Data section
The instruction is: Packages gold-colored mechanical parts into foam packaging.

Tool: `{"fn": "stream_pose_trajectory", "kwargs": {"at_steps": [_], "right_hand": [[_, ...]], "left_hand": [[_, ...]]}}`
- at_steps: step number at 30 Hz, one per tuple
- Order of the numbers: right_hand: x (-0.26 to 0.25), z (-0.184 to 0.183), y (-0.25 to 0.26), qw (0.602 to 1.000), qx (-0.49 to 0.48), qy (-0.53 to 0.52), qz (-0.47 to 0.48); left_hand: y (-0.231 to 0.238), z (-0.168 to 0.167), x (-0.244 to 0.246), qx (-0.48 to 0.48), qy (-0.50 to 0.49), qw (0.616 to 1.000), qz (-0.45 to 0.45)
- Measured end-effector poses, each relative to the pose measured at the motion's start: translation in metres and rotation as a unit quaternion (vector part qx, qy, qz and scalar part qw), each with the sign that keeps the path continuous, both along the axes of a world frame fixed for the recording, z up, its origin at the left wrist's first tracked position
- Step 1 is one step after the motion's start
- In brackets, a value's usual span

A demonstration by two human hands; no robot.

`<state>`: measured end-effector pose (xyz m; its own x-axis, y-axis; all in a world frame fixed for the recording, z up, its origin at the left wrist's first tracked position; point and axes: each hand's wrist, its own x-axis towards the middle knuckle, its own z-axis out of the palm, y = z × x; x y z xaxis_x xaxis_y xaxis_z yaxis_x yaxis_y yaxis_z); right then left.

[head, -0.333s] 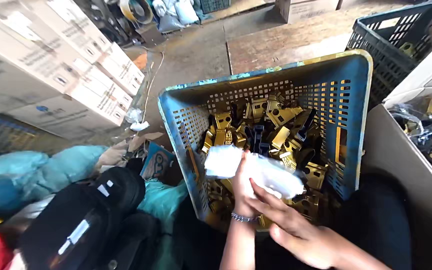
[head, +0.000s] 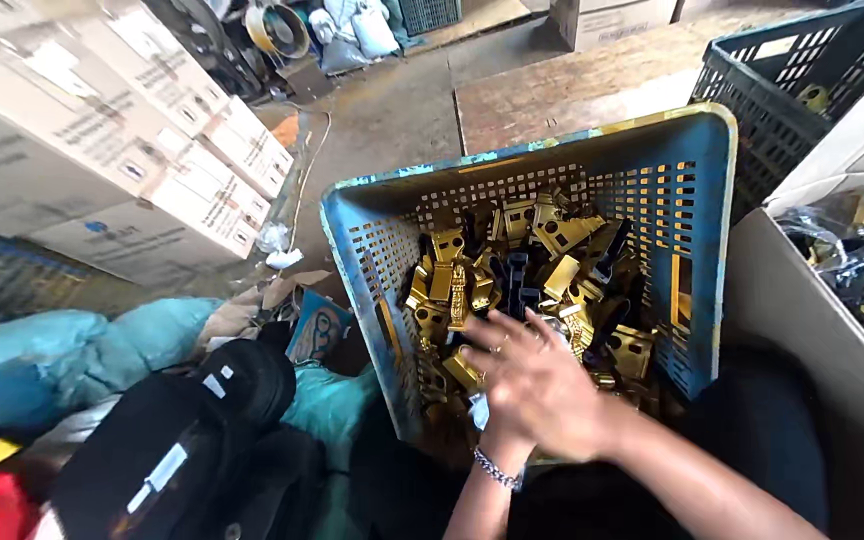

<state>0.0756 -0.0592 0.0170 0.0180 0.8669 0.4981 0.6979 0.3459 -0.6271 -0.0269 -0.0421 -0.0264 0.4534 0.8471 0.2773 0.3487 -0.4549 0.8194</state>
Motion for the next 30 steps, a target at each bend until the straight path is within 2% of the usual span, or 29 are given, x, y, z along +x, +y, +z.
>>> {"fn": "stream_pose_trajectory", "kwargs": {"at_steps": [1, 3, 6, 7, 9, 10, 11, 13, 14, 15, 17, 18, 20, 21, 22, 23, 25, 26, 27, 28, 30], "right_hand": [[0.01, 0.0, 0.008, 0.998, -0.028, 0.043, 0.032], [0.022, 0.0, 0.01, 0.986, -0.098, 0.126, 0.042], [-0.008, -0.014, -0.006, 0.993, 0.01, 0.121, -0.008], [-0.004, -0.019, -0.006, 0.985, -0.022, 0.171, 0.009], [0.022, -0.022, 0.011, 0.942, -0.143, 0.298, 0.05], [0.025, -0.024, 0.012, 0.943, -0.161, 0.289, 0.044], [0.013, -0.026, 0.005, 0.964, -0.137, 0.228, 0.019], [-0.016, -0.025, -0.008, 0.996, -0.027, 0.077, -0.044], [-0.017, -0.028, -0.007, 0.996, -0.008, 0.067, -0.054], [-0.005, -0.027, 0.0, 0.992, -0.039, 0.114, -0.03], [0.03, -0.021, 0.016, 0.936, -0.147, 0.316, 0.038], [0.032, -0.02, 0.012, 0.922, -0.162, 0.349, 0.039], [0.01, -0.024, 0.003, 0.965, -0.063, 0.253, 0.01], [0.0, -0.028, -0.001, 0.974, -0.024, 0.225, -0.005], [-0.001, -0.032, -0.003, 0.963, -0.045, 0.266, 0.007], [0.01, -0.035, -0.001, 0.927, -0.1, 0.358, 0.043], [0.033, -0.041, 0.001, 0.819, -0.183, 0.543, 0.031], [0.039, -0.043, -0.004, 0.787, -0.195, 0.585, 0.012], [0.042, -0.04, -0.012, 0.779, -0.196, 0.596, 0.002], [0.042, -0.038, -0.022, 0.788, -0.194, 0.585, 0.009], [0.038, -0.043, -0.042, 0.839, -0.201, 0.504, 0.035]], "left_hand": [[-0.004, 0.019, -0.002, -0.009, 0.01, 1.0, 0.0], [-0.01, 0.034, -0.006, -0.03, -0.015, 0.999, -0.008], [0.004, 0.03, -0.009, -0.135, -0.061, 0.989, 0.005], [0.003, 0.026, -0.003, -0.131, -0.077, 0.988, 0.018], [0.005, 0.012, 0.012, -0.054, -0.115, 0.991, 0.029], [0.005, 0.009, 0.011, -0.055, -0.107, 0.992, 0.022], [0.006, 0.011, 0.005, -0.1, -0.091, 0.991, 0.014], [0.013, 0.02, 0.001, -0.23, -0.11, 0.967, 0.015], [0.012, 0.019, 0.004, -0.23, -0.103, 0.967, 0.032], [0.012, 0.019, 0.008, -0.198, -0.067, 0.977, 0.045], [0.007, 0.011, 0.017, -0.042, -0.038, 0.998, 0.028], [0.004, 0.008, 0.014, -0.015, -0.037, 0.999, 0.011], [0.009, 0.016, 0.002, -0.115, 0.014, 0.993, -0.02], [0.01, 0.021, -0.002, -0.175, 0.051, 0.983, -0.022], [0.01, 0.018, -0.001, -0.152, 0.049, 0.987, -0.01], [0.011, 0.013, 0.003, -0.097, 0.028, 0.995, -0.004], [0.003, 0.014, 0.0, -0.028, -0.025, 0.997, -0.061], [-0.003, 0.017, -0.007, -0.036, -0.045, 0.995, -0.077], [-0.006, 0.019, -0.013, -0.075, -0.08, 0.992, -0.067], [-0.006, 0.018, -0.019, -0.135, -0.122, 0.982, -0.046], [-0.004, 0.013, -0.03, -0.236, -0.196, 0.952, 0.02]]}}
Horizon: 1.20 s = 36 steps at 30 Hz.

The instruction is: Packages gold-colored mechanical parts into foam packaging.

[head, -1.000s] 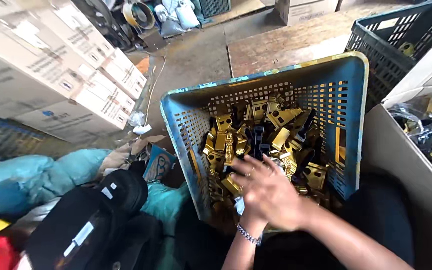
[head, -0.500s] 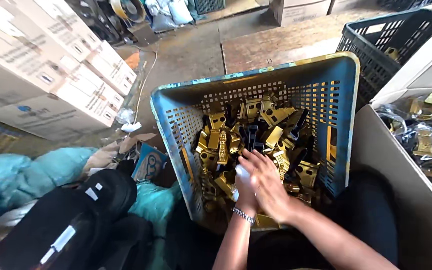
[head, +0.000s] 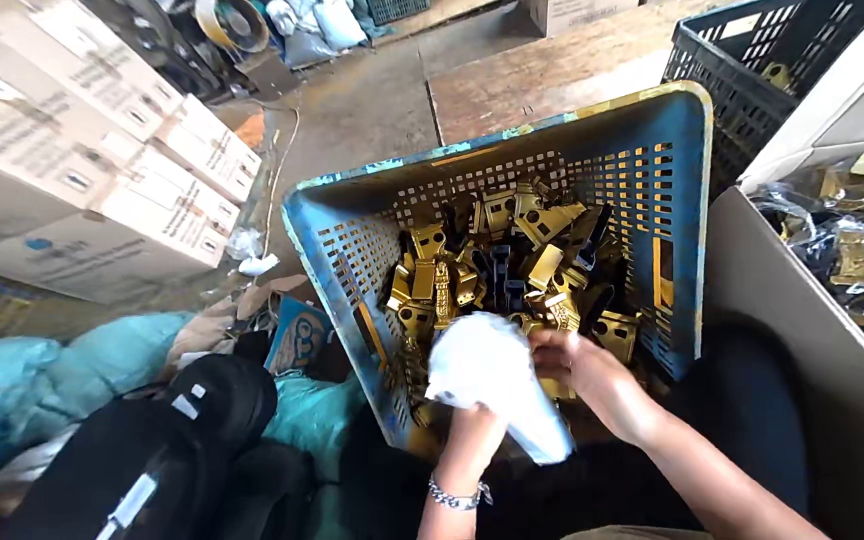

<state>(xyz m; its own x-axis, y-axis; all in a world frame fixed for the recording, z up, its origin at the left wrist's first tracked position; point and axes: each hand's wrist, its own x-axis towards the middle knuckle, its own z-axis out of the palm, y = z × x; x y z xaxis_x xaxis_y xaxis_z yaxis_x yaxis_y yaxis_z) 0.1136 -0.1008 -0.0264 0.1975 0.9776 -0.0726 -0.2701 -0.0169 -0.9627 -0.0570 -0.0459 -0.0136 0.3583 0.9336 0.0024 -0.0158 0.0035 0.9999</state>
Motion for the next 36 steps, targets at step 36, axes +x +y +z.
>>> {"fn": "stream_pose_trajectory", "kwargs": {"at_steps": [36], "right_hand": [[-0.022, 0.001, -0.012, 0.978, 0.103, -0.094, 0.154]], "left_hand": [[-0.008, 0.004, -0.044, 0.011, -0.053, 0.999, -0.004]]}}
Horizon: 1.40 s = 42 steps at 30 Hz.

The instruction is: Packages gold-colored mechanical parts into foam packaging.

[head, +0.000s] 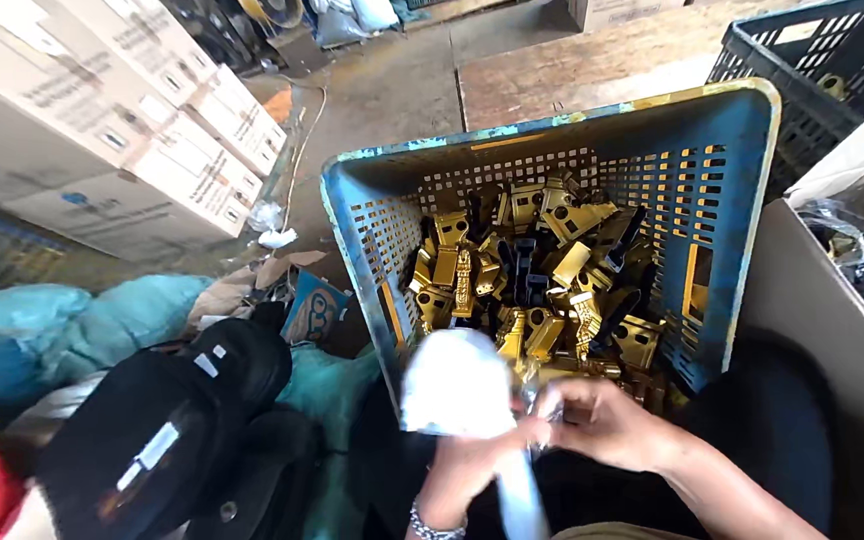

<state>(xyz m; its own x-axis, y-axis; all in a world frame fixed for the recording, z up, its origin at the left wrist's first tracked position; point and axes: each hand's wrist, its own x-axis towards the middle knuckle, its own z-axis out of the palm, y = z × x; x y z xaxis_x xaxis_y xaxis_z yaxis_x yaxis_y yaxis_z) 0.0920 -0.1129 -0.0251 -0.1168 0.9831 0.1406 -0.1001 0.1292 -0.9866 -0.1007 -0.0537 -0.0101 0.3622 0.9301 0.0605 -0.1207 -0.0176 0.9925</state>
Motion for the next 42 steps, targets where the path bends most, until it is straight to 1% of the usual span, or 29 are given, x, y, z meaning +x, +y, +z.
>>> {"fn": "stream_pose_trajectory", "kwargs": {"at_steps": [1, 2, 4, 6, 8, 9, 10, 11, 12, 13, 14, 15, 17, 19, 20, 23, 25, 26, 27, 30, 32, 33, 35, 36, 37, 39, 41, 42], "right_hand": [[-0.006, -0.001, 0.004, 0.998, 0.031, -0.039, 0.032], [-0.01, 0.0, 0.01, 0.995, 0.043, -0.07, 0.051], [-0.008, 0.005, 0.023, 0.994, -0.004, -0.087, 0.065], [0.003, 0.01, 0.042, 0.996, -0.05, -0.05, 0.056], [0.012, 0.016, 0.066, 0.997, -0.074, -0.011, 0.001], [0.013, 0.015, 0.078, 0.997, -0.072, -0.031, -0.018], [0.012, 0.012, 0.089, 0.994, -0.062, -0.088, -0.012], [0.01, 0.006, 0.099, 0.984, -0.045, -0.17, 0.019], [0.006, 0.0, 0.108, 0.961, -0.035, -0.267, 0.058], [-0.001, -0.003, 0.116, 0.924, -0.045, -0.369, 0.095], [-0.01, -0.006, 0.117, 0.889, -0.065, -0.438, 0.12], [-0.017, -0.009, 0.115, 0.871, -0.079, -0.468, 0.125], [-0.022, -0.011, 0.11, 0.87, -0.09, -0.476, 0.092], [-0.021, -0.005, 0.107, 0.869, -0.101, -0.481, 0.063], [-0.022, 0.001, 0.108, 0.861, -0.114, -0.491, 0.066], [-0.035, 0.02, 0.119, 0.811, -0.165, -0.552, 0.102], [-0.049, 0.029, 0.129, 0.777, -0.179, -0.593, 0.111], [-0.057, 0.031, 0.132, 0.767, -0.175, -0.607, 0.109], [-0.065, 0.03, 0.136, 0.765, -0.163, -0.614, 0.103], [-0.084, 0.022, 0.153, 0.791, -0.092, -0.599, 0.08], [-0.087, 0.016, 0.158, 0.815, -0.055, -0.573, 0.064], [-0.086, 0.015, 0.157, 0.835, -0.038, -0.547, 0.048], [-0.077, 0.017, 0.149, 0.897, -0.007, -0.442, 0.009], [-0.072, 0.018, 0.143, 0.927, 0.008, -0.374, 0.0], [-0.068, 0.021, 0.136, 0.95, 0.011, -0.311, 0.01], [-0.061, 0.025, 0.125, 0.97, 0.028, -0.24, 0.042], [-0.048, 0.026, 0.121, 0.974, 0.053, -0.215, 0.057], [-0.039, 0.025, 0.12, 0.972, 0.058, -0.224, 0.051]], "left_hand": [[-0.009, 0.0, 0.003, -0.001, 0.023, 0.999, -0.038], [-0.011, -0.002, 0.005, 0.01, 0.054, 0.997, -0.048], [-0.009, -0.005, -0.003, 0.01, 0.069, 0.997, -0.023], [-0.004, -0.008, -0.021, 0.038, 0.081, 0.996, 0.028], [0.001, -0.01, -0.034, 0.089, 0.11, 0.983, 0.12], [0.004, -0.012, -0.038, 0.103, 0.108, 0.975, 0.165], [0.008, -0.015, -0.042, 0.116, 0.106, 0.967, 0.202], [0.011, -0.019, -0.045, 0.133, 0.107, 0.959, 0.228], [0.015, -0.023, -0.049, 0.15, 0.121, 0.951, 0.243], [0.019, -0.026, -0.051, 0.15, 0.139, 0.945, 0.254], [0.021, -0.029, -0.052, 0.138, 0.16, 0.941, 0.263], [0.021, -0.033, -0.053, 0.114, 0.182, 0.938, 0.272], [0.026, -0.039, -0.055, 0.053, 0.176, 0.938, 0.293], [0.029, -0.044, -0.058, -0.01, 0.132, 0.939, 0.316], [0.029, -0.043, -0.059, -0.039, 0.116, 0.939, 0.322], [0.033, -0.042, -0.061, -0.089, 0.097, 0.939, 0.319], [0.039, -0.043, -0.057, -0.123, 0.083, 0.944, 0.294], [0.042, -0.044, -0.054, -0.143, 0.07, 0.947, 0.279], [0.044, -0.044, -0.051, -0.157, 0.055, 0.949, 0.268], [0.046, -0.038, -0.043, -0.195, 0.018, 0.947, 0.256], [0.042, -0.035, -0.043, -0.213, 0.009, 0.936, 0.28], [0.041, -0.034, -0.045, -0.21, 0.007, 0.931, 0.299], [0.038, -0.031, -0.049, -0.193, 0.001, 0.929, 0.315], [0.037, -0.028, -0.05, -0.185, -0.006, 0.932, 0.311], [0.036, -0.026, -0.048, -0.172, -0.017, 0.937, 0.304], [0.037, -0.025, -0.042, -0.128, -0.049, 0.943, 0.303], [0.042, -0.028, -0.037, -0.059, -0.049, 0.941, 0.329], [0.043, -0.031, -0.035, -0.025, -0.038, 0.936, 0.35]]}}
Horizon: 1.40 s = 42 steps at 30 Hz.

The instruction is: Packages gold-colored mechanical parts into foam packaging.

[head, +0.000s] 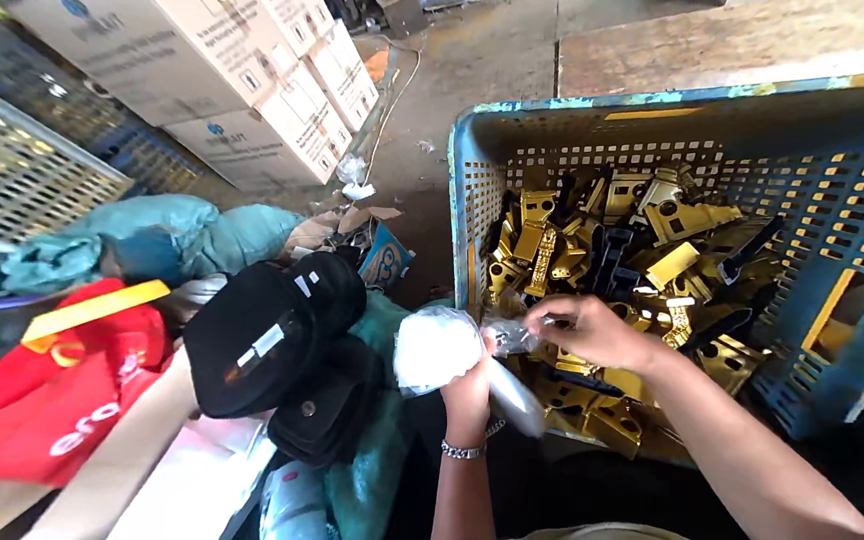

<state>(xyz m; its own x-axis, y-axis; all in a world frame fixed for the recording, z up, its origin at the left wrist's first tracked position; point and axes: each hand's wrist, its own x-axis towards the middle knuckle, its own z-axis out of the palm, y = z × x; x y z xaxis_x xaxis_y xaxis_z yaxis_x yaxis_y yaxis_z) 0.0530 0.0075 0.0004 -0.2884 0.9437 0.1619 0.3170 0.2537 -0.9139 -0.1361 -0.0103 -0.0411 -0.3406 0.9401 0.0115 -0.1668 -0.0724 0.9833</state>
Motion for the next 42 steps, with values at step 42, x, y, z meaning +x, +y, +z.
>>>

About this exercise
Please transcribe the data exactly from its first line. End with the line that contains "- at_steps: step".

Solved problem
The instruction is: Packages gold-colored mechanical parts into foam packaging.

Tool: `{"fn": "stream_pose_trajectory", "kwargs": {"at_steps": [_], "right_hand": [[_, ...]], "left_hand": [[_, ...]]}}`
- at_steps: step number at 30 Hz, one per tuple

The exercise requires no additional content.